DR Congo: Violence, lack of aid foster despair among Congolese displaced in the east
The locality of Komanda in eastern DRC is a destination for those fleeing the violence in the region.
Despair is growing on the back of violent horrors experienced amid a feeling of abandonment for many here.
60-year-old Henriette Lokafu fled her home one night in April 2021, the ADF terrorists had attacked.
“When we were forced to flee, we abandoned everything. We left everything and then they set fire to all the houses. And that day, they killed 4 people, including my sister, two men and another woman. They chased them into the bush and killed them there.”
The ADF has been wreaking havoc since the 1990s in the north of the country’s neighbouring province of North Kivu but has in recent years spread its tentacles to Ituri as it affiliated to the Islamic State group.
The organization’s fighters are not the only ones wreaking havoc and committing atrocities. A shoal of local militias are also infamous for their barbarity — one such group being Codeco (Cooperative for the Development of Congo), which is accused of killing at least 15 people last month in a fishing camp.

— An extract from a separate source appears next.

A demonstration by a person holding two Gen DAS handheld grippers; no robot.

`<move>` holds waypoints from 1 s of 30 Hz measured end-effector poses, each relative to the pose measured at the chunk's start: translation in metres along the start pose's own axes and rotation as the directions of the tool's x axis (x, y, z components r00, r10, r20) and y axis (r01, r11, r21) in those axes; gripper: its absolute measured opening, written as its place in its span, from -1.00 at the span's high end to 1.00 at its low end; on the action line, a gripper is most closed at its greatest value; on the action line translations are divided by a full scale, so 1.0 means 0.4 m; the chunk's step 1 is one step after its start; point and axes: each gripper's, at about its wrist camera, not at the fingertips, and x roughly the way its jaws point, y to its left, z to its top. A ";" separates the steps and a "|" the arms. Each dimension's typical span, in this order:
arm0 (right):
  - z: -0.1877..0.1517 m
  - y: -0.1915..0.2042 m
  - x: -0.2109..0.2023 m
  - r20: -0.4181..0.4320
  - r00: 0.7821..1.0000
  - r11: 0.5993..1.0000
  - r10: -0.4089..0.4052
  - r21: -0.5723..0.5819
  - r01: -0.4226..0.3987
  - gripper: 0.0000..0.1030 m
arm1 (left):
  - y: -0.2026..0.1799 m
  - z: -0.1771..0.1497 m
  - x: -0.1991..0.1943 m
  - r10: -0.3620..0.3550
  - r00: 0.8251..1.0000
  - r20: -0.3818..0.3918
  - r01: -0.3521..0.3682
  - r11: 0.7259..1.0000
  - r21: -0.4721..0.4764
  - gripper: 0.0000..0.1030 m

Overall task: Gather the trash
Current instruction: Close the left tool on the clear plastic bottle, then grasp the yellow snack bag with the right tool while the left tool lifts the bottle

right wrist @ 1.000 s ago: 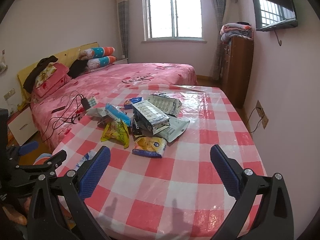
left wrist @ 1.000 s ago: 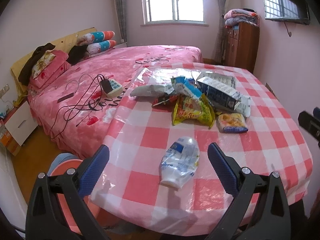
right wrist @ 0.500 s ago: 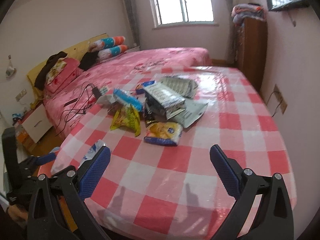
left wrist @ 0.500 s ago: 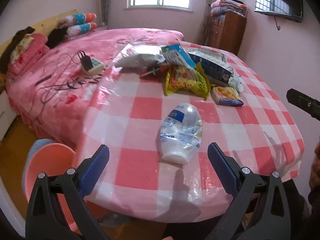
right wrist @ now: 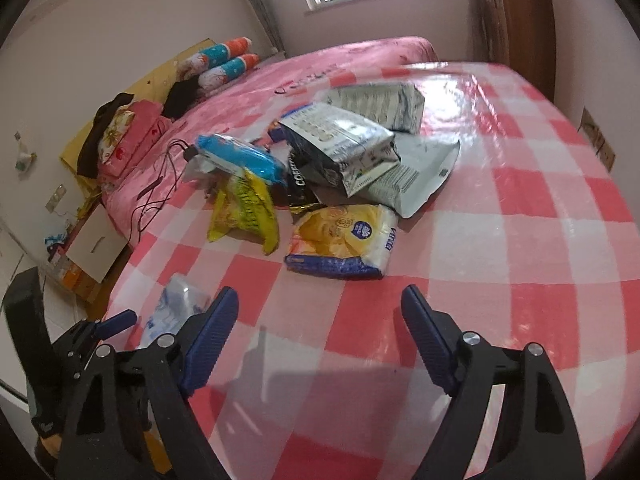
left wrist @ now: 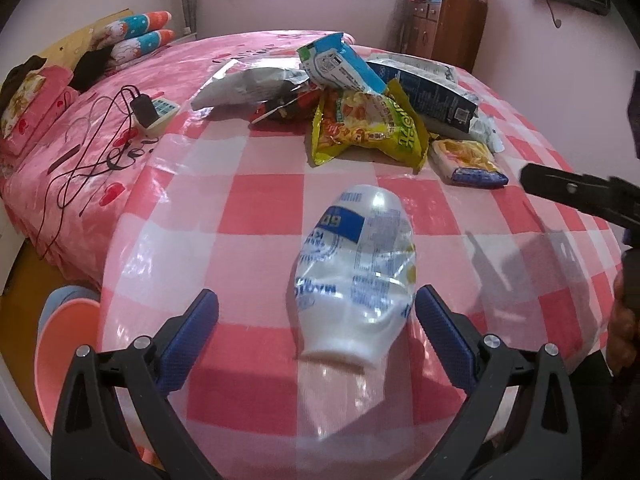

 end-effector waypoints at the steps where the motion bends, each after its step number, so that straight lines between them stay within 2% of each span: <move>1: 0.004 -0.003 0.011 -0.003 1.000 1.000 0.004 0.006 -0.004 -0.61 | -0.001 0.003 0.003 -0.003 1.000 -0.002 0.003 1.000 0.001 -0.90; 6: 0.032 -0.010 0.054 -0.009 1.000 1.000 -0.012 0.010 0.012 -0.61 | -0.007 0.017 0.023 -0.019 1.000 -0.019 0.019 1.000 -0.001 -0.74; 11: 0.054 -0.006 0.092 -0.020 0.999 0.999 -0.031 -0.009 0.031 -0.61 | -0.008 0.026 0.029 -0.001 1.000 -0.008 0.001 1.000 -0.005 -0.59; 22: 0.061 0.046 0.144 -0.036 0.988 0.982 -0.149 -0.125 0.143 -0.64 | -0.010 0.044 0.036 0.033 0.999 0.017 -0.032 0.999 -0.034 -0.23; 27: 0.056 0.056 0.150 -0.034 0.977 0.963 -0.211 -0.180 0.202 -0.42 | -0.005 0.045 0.037 0.025 0.999 0.023 -0.023 0.998 -0.056 -0.23; 30: 0.054 0.050 0.146 -0.036 0.980 0.965 -0.197 -0.182 0.187 -0.38 | 0.001 0.044 0.034 0.012 1.000 0.026 -0.010 0.997 -0.074 -0.23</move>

Clashes between militias between 1999 and 2003 left thousands dead in Ituri and, after a decade of calm, the unrest resumed in 2017, increasing humanitarian needs the UN humanitarian coordinator in DRC, regrets.
“In Ituri overall, there are 1.7 million people actually who are displaced, uprooted from their from their areas of origin, which is 39% of the population of the province. It’s a stunning number. It’s huge. 4 people out of 10 are displaced in the province of Ituri.”
“This humanitarian crisis has been going on for 25 years in the DRC. It’s one of the world’s most serious, most complex and longest — but also most neglected,” Lemarquis told AFP.
“No food, no medicine, nothing”
“We are suffering hugely. Under these tarpaulins, we have no medicine, no food, nothing. The authorities have to know that we exist!” said Christine Dida, a mother of eight, who fled Djugu territory three years ago.
Bahati Letakamba, who has nine children, has also spent three years in Komanda.
“We have to make do and work in native fields to live,” he said, gesturing to a little cassava flour left over to feed his family.
The locality of Komanda hosts around 40,000 displaced people. Many have criticised the government for not coming to their aid.
The provincial govenor says authorities do their best with their ‘limited resources”.
“Right now the government is helping […] but there is an imbalance so we all have this problem over there and so it’s quite true that recently, there hasn’t been a certain regularity but as much as the United Nations has given a lot of aid, the government has also given aid.”.
Lemarquis said humanitarian groups are doing all they can but that their response plan is “for the time being less than 30 percent funded”, leading him to call on the international community to mobilise.
Over the past year, humanitarian needs have risen still further “owing to new conflicts or the resurgence of others”, according to Lemarquis, such as the M23 rebellion in North Kivu.
Soldiers moved out from neighbouring provinces, including Ituri, to intervene there and this created a “security vacuum that other armed groups rushed into,” said Lemarquis.
Overall, the DRC has more than six million internally displaced people, mainly concentrated in Ituri, North and South Kivu.
The UN Office for Humanitarian Coordination says that of $2.25 billion required to help them, only $747 million was available as of August 16.